• Assigned task
Wherever the string "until" shows up in the records below, return that line.

Segment Open

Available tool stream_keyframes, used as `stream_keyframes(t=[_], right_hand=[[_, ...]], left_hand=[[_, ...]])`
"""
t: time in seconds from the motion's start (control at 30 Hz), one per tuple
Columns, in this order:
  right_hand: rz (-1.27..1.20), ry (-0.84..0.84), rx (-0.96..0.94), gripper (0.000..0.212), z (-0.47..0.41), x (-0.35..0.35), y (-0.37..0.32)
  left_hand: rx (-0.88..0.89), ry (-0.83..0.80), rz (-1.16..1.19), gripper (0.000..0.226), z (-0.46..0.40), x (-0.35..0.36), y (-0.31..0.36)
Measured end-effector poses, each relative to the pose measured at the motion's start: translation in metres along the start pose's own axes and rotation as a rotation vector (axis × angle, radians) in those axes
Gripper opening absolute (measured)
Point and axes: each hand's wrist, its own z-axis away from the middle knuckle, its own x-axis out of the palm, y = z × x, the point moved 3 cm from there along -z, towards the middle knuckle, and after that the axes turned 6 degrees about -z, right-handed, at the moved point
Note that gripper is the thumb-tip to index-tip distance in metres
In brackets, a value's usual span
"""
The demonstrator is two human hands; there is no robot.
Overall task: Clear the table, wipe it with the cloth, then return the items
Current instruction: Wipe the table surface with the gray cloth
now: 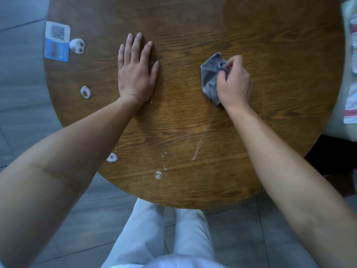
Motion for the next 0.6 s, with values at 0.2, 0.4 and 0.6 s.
stream_keyframes(t=[0.2,0.4,0.6], right_hand=[[0.082,-0.119,-0.114,0.020,0.049,0.032,-0.016],[0.017,-0.353,-0.247,0.023,0.210,0.046,-0.022],[0.055,-0.155,-0.120,0.021,0.120,0.015,0.012]], left_hand=[[0.000,0.012,-0.003,0.059,0.000,0.000,0.000],[0.000,0.023,0.001,0.058,-0.002,-0.001,0.000],[-0.001,0.019,-0.006,0.059,0.001,-0.001,0.001]])
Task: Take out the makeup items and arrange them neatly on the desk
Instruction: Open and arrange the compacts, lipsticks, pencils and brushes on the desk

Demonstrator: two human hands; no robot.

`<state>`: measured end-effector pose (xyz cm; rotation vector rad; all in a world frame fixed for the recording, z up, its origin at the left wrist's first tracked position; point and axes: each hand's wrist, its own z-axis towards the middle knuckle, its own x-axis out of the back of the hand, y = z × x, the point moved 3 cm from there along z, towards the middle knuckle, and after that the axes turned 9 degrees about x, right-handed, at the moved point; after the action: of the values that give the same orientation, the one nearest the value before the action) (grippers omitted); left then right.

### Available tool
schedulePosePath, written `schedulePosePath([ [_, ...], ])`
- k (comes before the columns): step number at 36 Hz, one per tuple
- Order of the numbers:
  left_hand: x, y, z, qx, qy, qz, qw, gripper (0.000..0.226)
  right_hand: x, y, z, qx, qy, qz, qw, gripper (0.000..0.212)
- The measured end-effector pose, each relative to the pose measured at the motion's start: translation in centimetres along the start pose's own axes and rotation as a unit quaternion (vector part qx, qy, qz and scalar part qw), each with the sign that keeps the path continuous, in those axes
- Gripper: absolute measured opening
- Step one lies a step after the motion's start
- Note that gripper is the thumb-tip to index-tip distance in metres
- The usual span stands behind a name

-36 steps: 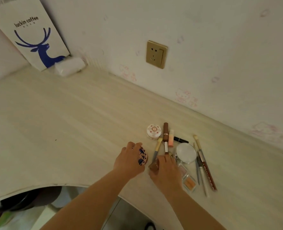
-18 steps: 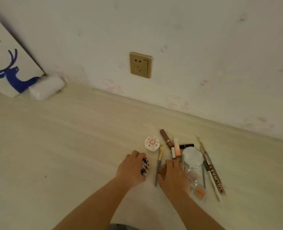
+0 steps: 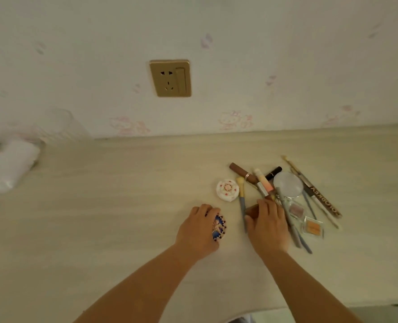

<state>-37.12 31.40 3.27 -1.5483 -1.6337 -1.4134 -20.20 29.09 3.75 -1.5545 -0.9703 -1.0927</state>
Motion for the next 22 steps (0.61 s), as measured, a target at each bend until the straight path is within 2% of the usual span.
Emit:
schedulePosePath([
  [6,0.2,-0.6,0.3,-0.015,0.002,0.003,1.0,0.079,-1.0,0.4,-0.5,-0.032,0.043,0.002,0.999,0.045],
  [12,0.2,-1.7,1.2,-0.002,0.057,-0.039,0.998,0.091,-2.3,0.2,-0.2,-0.039,0.112,0.0,0.993,0.042],
  [16,-0.2,-2.8,1.2,-0.025,0.087,-0.052,0.994,0.097,-3.0,0.4,-0.8,-0.021,0.119,-0.007,0.993,0.045],
  [22,0.1,-2.5,1.0,-0.085,0.118,-0.002,0.989,0.086,-2.4,0.7,-1.0,0.005,0.137,-0.027,0.99,0.048],
])
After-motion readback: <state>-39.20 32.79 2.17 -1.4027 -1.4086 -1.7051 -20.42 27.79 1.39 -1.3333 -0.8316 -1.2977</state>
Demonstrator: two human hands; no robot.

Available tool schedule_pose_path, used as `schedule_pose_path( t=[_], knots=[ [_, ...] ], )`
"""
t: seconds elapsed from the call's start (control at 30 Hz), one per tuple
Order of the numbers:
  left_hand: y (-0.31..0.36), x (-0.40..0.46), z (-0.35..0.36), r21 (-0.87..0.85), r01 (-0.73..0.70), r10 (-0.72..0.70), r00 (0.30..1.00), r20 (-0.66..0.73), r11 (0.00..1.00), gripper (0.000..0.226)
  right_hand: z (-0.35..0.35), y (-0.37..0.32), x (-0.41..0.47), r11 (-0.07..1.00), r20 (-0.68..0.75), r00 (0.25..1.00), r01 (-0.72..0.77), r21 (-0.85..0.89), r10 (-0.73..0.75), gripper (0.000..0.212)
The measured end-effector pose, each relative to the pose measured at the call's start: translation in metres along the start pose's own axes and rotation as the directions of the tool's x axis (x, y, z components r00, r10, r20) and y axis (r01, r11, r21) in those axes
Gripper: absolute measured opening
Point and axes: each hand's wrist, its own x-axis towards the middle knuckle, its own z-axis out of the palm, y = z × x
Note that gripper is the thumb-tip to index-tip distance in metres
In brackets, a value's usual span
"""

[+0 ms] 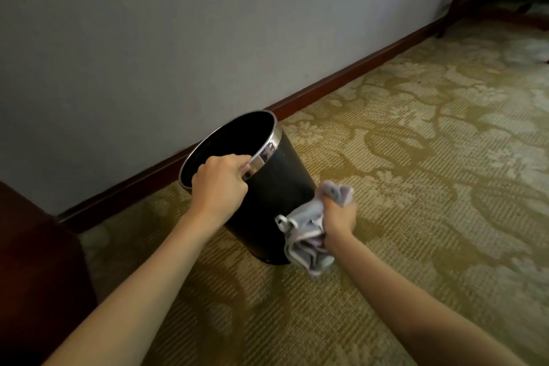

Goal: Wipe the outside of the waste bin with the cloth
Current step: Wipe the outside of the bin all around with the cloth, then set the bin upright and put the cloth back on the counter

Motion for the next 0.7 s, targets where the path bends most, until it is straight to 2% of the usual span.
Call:
schedule_pose_path(
  t=[0.1, 0.2, 0.27, 0.37, 0.47, 0.53, 0.6, 0.7],
  knots=[
    [0.003, 0.0, 0.002, 0.003, 0.047, -0.047, 0.999, -0.005, 0.999, 0.023, 0.024, -0.05, -0.009, 0.984, 0.128, 0.977, 0.159, 0.084, -0.169, 0.039],
    [-0.002, 0.001, 0.0, 0.016, 0.045, -0.045, 0.998, 0.05, 0.999, 0.018, 0.05, -0.104, -0.029, 0.893, 0.263, 0.853, 0.436, 0.116, -0.451, 0.022],
    [-0.005, -0.003, -0.003, 0.027, 0.021, -0.022, 0.997, 0.067, 0.999, 0.02, 0.061, -0.123, -0.037, 0.852, 0.289, 0.803, 0.512, 0.112, -0.521, 0.032],
    [-0.014, -0.013, -0.007, -0.034, 0.023, -0.021, 0.997, 0.079, 0.999, 0.027, 0.063, -0.116, -0.022, 0.86, 0.255, 0.831, 0.51, 0.008, -0.495, 0.04],
    [-0.02, -0.022, -0.014, -0.095, 0.043, -0.034, 0.995, 0.097, 0.995, 0.026, 0.041, -0.076, 0.009, 0.915, 0.197, 0.927, 0.354, -0.191, -0.318, 0.039],
    [-0.023, -0.027, -0.017, -0.121, 0.058, -0.048, 0.995, 0.082, 0.991, 0.026, 0.017, -0.041, 0.024, 0.916, 0.154, 0.963, 0.261, -0.305, -0.223, 0.039],
    [-0.023, -0.029, -0.016, -0.127, 0.054, -0.044, 0.996, 0.074, 0.99, 0.026, -0.004, -0.01, 0.027, 0.921, 0.113, 0.979, 0.197, -0.335, -0.169, 0.04],
    [-0.013, -0.033, -0.011, -0.122, 0.007, 0.006, 0.995, 0.103, 0.992, 0.028, -0.02, 0.008, 0.02, 0.945, 0.115, 0.984, 0.167, -0.283, -0.139, 0.049]
  ],
)
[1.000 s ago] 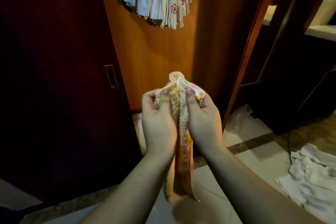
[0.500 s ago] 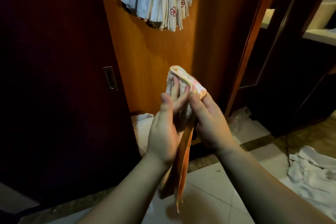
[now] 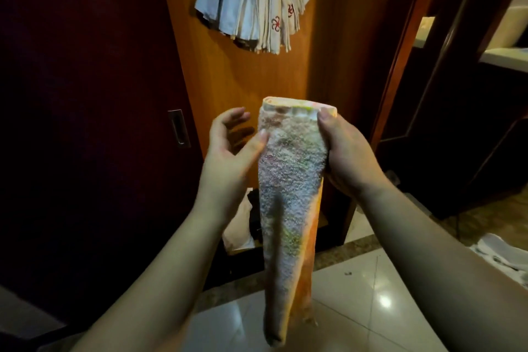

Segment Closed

• Solution to this problem
Motion for the next 22 steps (0.61 s), as measured, a target at each bend until the straight path is within 2% of the usual span.
Motion for the next 0.7 s, targets where the path bends most, until it is straight to 2% of the usual span.

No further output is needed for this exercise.